One of my Biblical heroes is the prophet Jeremiah. But boy, I would not want to have had his life! For his life, like Paul’s, was a series of horrible events that would probably cause even the most mature believers to rethink their commitment to Christ. His countrymen continually refused to believe him, and chose rather to plot his destruction in order to silence him. And if this were not enough, he also had the misfortune to live through the destruction of Jerusalem and the beginning of the exile of the Hebrews in Babylon. Literally no thing in his life was stable enough to provide him any comfort or security.

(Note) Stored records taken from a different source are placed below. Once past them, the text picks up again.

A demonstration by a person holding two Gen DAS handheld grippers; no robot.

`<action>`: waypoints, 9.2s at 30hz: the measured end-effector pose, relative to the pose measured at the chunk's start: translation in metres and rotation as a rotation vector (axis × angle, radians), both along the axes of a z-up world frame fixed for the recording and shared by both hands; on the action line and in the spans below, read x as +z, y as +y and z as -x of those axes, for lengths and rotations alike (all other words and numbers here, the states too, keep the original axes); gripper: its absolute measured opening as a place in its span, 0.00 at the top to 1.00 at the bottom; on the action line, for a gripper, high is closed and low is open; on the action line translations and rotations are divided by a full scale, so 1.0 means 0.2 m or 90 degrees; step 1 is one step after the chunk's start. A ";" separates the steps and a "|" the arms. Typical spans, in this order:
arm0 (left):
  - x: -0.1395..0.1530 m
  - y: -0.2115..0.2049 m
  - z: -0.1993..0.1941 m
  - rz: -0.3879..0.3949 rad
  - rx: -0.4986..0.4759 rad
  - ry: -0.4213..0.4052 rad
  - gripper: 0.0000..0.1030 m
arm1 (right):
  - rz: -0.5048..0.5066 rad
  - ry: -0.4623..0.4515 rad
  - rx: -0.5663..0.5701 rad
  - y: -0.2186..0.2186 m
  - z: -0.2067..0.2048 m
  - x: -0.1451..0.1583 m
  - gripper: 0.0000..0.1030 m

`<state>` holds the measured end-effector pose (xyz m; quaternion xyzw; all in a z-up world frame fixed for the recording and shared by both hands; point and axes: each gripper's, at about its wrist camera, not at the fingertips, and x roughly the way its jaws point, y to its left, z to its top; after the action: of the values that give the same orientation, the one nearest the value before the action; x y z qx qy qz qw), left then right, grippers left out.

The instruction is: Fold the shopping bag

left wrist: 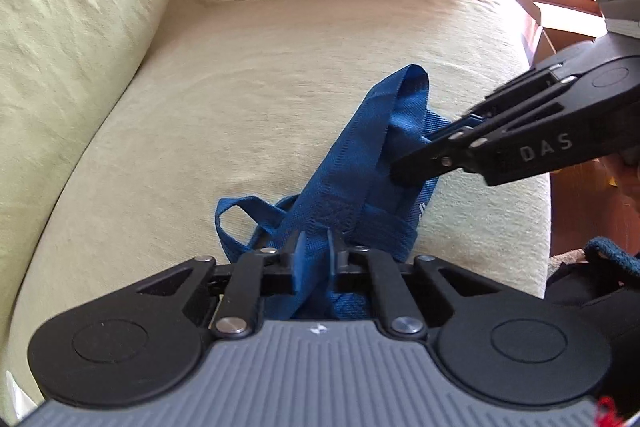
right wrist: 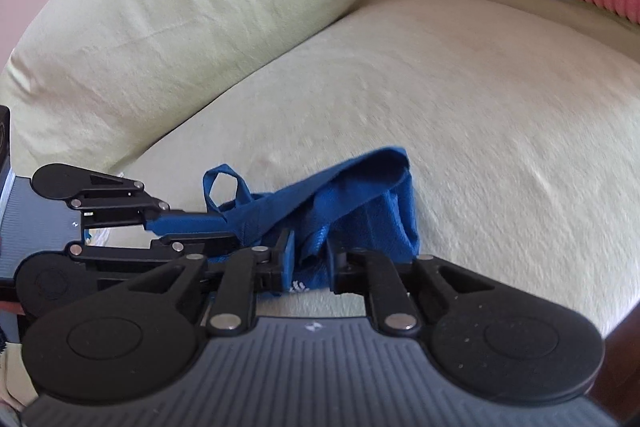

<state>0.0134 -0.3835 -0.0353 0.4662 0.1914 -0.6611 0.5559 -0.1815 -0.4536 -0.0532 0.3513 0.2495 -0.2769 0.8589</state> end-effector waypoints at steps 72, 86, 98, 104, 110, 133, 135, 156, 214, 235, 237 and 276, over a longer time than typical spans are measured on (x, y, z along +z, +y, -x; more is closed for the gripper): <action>-0.18 0.33 0.21 0.050 -0.239 -0.291 0.49 | 0.733 0.212 0.693 0.29 -0.14 -0.12 0.51; 0.07 0.32 -0.09 -0.046 -0.130 0.047 0.53 | 0.309 0.164 0.718 0.10 -0.24 0.15 0.57; 0.06 0.14 -0.23 -0.025 -0.053 0.065 0.47 | -0.207 0.064 0.592 -0.50 -0.48 0.00 0.62; 0.14 0.20 -0.26 0.071 0.044 0.029 0.50 | -0.269 0.044 0.525 -0.59 -0.50 -0.12 0.66; 0.14 0.31 -0.18 0.119 0.085 0.074 0.64 | -0.326 0.024 0.465 -0.62 -0.51 -0.21 0.68; -0.02 0.18 -0.16 0.108 0.145 0.077 0.65 | 0.290 0.053 0.336 -0.02 -0.14 0.11 0.60; -0.03 0.17 -0.16 0.107 0.145 0.073 0.65 | 0.370 0.056 0.372 0.05 -0.06 0.14 0.62; -0.04 0.18 -0.10 0.142 0.198 0.065 0.65 | 0.374 0.101 0.379 0.09 -0.11 -0.07 0.76; -0.19 0.25 -0.53 0.238 0.433 0.636 0.63 | 0.143 -0.046 0.335 -0.20 0.01 0.05 0.50; -0.21 0.17 -0.67 0.220 0.250 0.674 0.63 | -0.166 -0.112 0.365 -0.49 -0.25 -0.27 0.45; -0.23 0.16 -0.69 0.209 0.258 0.670 0.63 | -0.162 -0.101 0.364 -0.44 -0.28 -0.27 0.54; -0.60 -0.72 2.38 -0.311 -0.175 0.516 0.56 | -0.244 -0.221 -0.543 0.25 2.70 -0.63 0.72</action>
<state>-0.4616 -0.5275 -0.1548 0.3091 0.4782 -0.7924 0.2189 -0.7219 -0.4043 -0.1799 0.6141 -0.0164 -0.4901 0.6183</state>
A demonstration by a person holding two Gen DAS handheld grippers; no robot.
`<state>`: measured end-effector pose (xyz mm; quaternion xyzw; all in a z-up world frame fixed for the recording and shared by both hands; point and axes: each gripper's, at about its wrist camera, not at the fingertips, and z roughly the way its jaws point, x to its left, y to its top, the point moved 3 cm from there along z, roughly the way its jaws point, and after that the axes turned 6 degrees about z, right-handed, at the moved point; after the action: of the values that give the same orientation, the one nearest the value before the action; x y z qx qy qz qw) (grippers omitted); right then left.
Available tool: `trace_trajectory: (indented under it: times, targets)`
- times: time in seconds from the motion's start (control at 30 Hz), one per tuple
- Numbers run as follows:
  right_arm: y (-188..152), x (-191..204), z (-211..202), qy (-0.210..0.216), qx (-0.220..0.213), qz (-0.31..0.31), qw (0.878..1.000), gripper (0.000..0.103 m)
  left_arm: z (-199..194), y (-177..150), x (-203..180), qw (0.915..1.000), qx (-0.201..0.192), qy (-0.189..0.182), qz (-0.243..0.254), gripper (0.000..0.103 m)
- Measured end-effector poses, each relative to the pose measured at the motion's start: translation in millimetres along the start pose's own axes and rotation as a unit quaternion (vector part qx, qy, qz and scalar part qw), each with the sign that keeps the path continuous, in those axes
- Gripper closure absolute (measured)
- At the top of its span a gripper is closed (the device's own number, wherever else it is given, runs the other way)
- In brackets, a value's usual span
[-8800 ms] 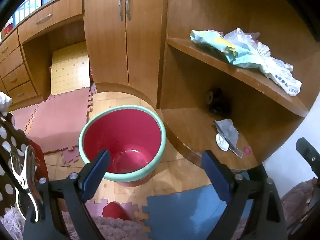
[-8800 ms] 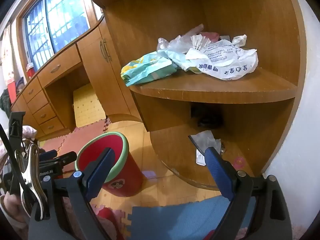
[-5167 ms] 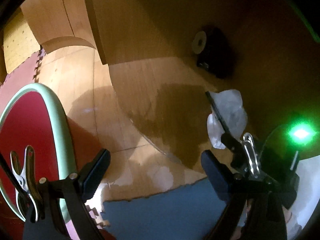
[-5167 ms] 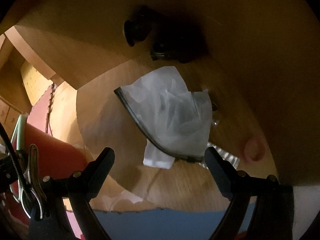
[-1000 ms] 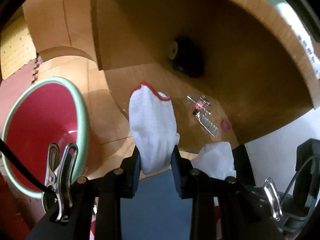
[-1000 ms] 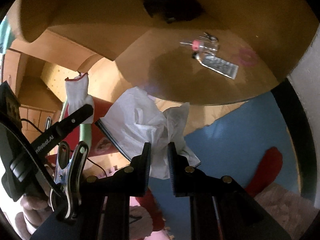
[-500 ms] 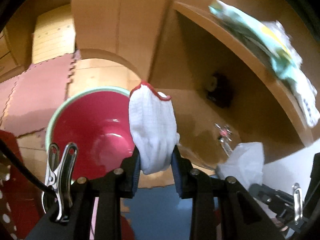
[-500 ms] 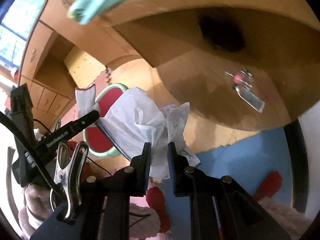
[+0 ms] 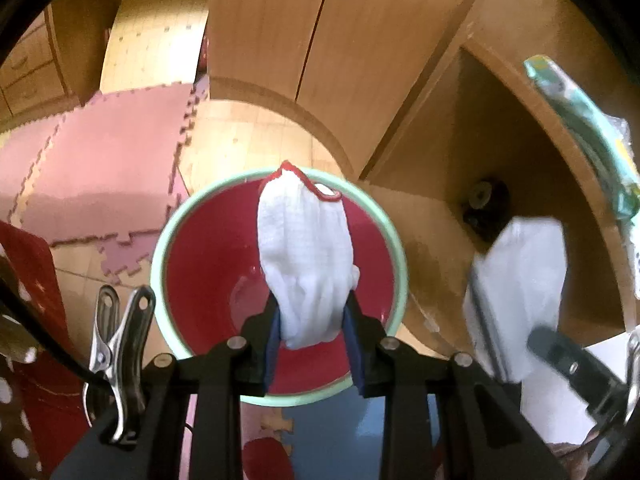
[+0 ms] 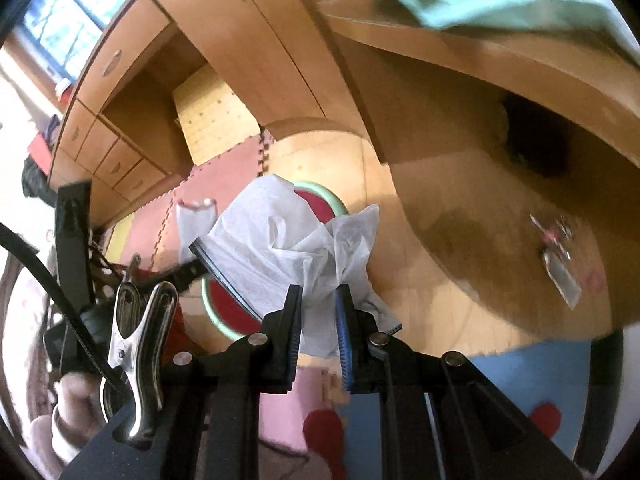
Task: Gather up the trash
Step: 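Carry the glove over the red bucket and open the left tool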
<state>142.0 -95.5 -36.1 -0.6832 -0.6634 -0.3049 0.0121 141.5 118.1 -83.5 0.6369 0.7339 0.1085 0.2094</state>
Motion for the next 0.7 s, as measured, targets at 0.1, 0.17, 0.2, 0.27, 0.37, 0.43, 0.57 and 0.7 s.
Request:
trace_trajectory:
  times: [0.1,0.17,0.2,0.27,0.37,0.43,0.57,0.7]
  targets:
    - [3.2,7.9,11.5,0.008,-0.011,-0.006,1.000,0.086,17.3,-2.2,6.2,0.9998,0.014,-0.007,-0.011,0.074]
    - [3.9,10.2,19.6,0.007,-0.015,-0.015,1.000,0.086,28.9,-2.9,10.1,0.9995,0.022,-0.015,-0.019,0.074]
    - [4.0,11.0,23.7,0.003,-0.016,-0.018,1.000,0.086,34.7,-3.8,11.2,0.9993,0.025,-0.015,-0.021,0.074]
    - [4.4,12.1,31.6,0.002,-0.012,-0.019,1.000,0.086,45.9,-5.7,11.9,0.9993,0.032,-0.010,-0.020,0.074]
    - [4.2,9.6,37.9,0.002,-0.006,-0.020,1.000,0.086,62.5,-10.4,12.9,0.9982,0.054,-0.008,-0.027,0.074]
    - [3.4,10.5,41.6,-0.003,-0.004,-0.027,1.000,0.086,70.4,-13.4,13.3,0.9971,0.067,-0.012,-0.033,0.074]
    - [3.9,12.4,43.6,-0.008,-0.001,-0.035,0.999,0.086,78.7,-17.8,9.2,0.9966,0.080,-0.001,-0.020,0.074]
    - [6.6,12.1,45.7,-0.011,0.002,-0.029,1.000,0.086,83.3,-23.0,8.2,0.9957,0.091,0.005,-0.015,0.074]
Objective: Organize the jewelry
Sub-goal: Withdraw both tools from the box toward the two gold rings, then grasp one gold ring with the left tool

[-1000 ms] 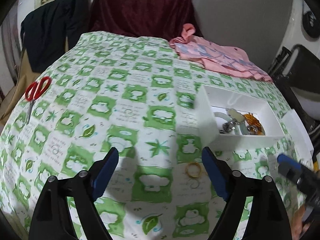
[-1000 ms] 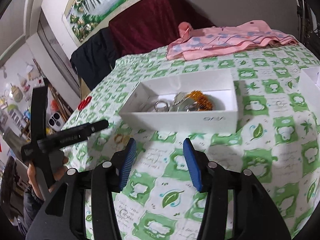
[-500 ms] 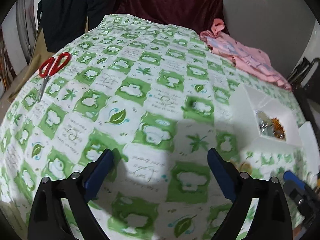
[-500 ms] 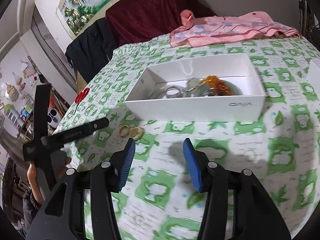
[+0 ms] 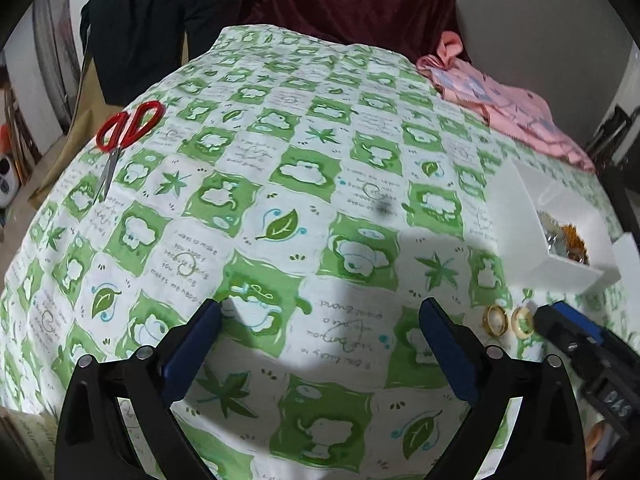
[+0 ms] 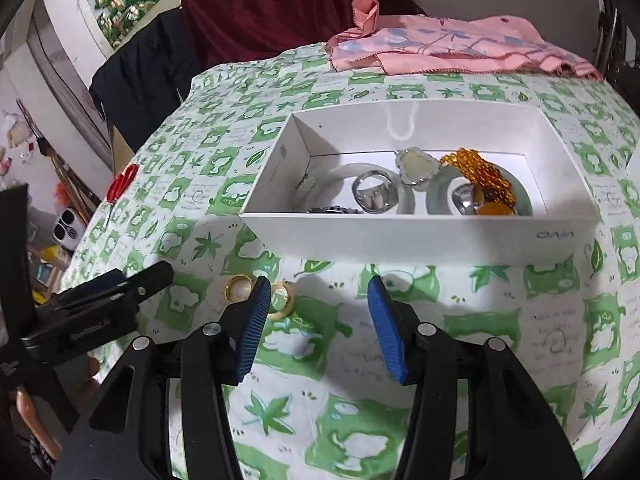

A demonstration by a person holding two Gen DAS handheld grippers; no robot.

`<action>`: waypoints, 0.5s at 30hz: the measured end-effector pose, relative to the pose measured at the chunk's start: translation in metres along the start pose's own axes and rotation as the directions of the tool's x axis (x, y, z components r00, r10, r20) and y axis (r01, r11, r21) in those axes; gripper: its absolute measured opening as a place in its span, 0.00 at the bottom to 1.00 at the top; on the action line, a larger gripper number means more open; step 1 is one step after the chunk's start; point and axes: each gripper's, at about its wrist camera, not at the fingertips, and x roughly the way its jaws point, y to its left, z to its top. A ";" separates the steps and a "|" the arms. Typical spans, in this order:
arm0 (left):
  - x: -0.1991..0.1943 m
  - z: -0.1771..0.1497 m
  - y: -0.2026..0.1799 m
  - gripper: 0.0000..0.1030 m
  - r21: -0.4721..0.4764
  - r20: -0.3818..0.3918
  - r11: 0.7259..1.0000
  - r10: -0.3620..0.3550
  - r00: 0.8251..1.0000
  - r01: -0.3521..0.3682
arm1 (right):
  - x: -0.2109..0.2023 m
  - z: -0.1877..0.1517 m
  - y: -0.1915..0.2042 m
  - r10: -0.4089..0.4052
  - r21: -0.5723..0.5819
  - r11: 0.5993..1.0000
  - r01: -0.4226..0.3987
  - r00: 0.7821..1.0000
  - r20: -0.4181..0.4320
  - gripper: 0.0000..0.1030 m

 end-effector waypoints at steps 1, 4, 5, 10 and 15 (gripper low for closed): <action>0.000 0.000 0.001 0.94 -0.005 -0.001 1.000 -0.006 1.000 0.006 | 0.001 0.000 0.004 -0.025 -0.018 1.000 0.025 1.000 0.001 0.47; 0.000 0.001 0.000 0.94 -0.001 -0.002 1.000 -0.002 1.000 0.002 | 0.004 0.000 0.014 -0.110 -0.071 0.991 0.110 0.994 0.005 0.46; 0.000 0.001 0.000 0.94 0.002 -0.002 1.000 0.001 1.000 -0.001 | 0.005 -0.001 0.017 -0.147 -0.096 0.985 0.147 0.989 0.006 0.45; 0.002 -0.001 -0.005 0.95 0.028 -0.004 0.999 0.028 1.000 -0.027 | 0.002 -0.002 0.007 -0.201 -0.095 0.975 0.200 0.980 0.000 0.46; 0.003 -0.002 -0.009 0.95 0.046 -0.003 0.998 0.048 0.999 -0.048 | -0.016 -0.010 -0.023 -0.220 -0.080 0.972 0.220 0.975 0.003 0.46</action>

But what makes Jeremiah different from Paul, and what inspires such fear and trembling in me when I read his story, is his sensitivity to the horrors of his life. While I love Paul for his emphasis on grace and his humility regarding his weakness and sin, I can’t quite sympathize with his calmness in the face of disaster. Jeremiah, on the other hand, cries out — quite loudly! He holds back nothing in his reaction to the events around him. His lamentations over the destruction of Jerusalem show a soul deeply afflicted by the suffering of the very people who refused to listen to his warnings. Even though he had foretold all of it, he was still deeply grieved by Jerusalem’s fall. Where we might expect him to say “I told you so”, we get rather a series of well-crafted verses filled with horror, fear, sorrow, and, surprisingly, hope.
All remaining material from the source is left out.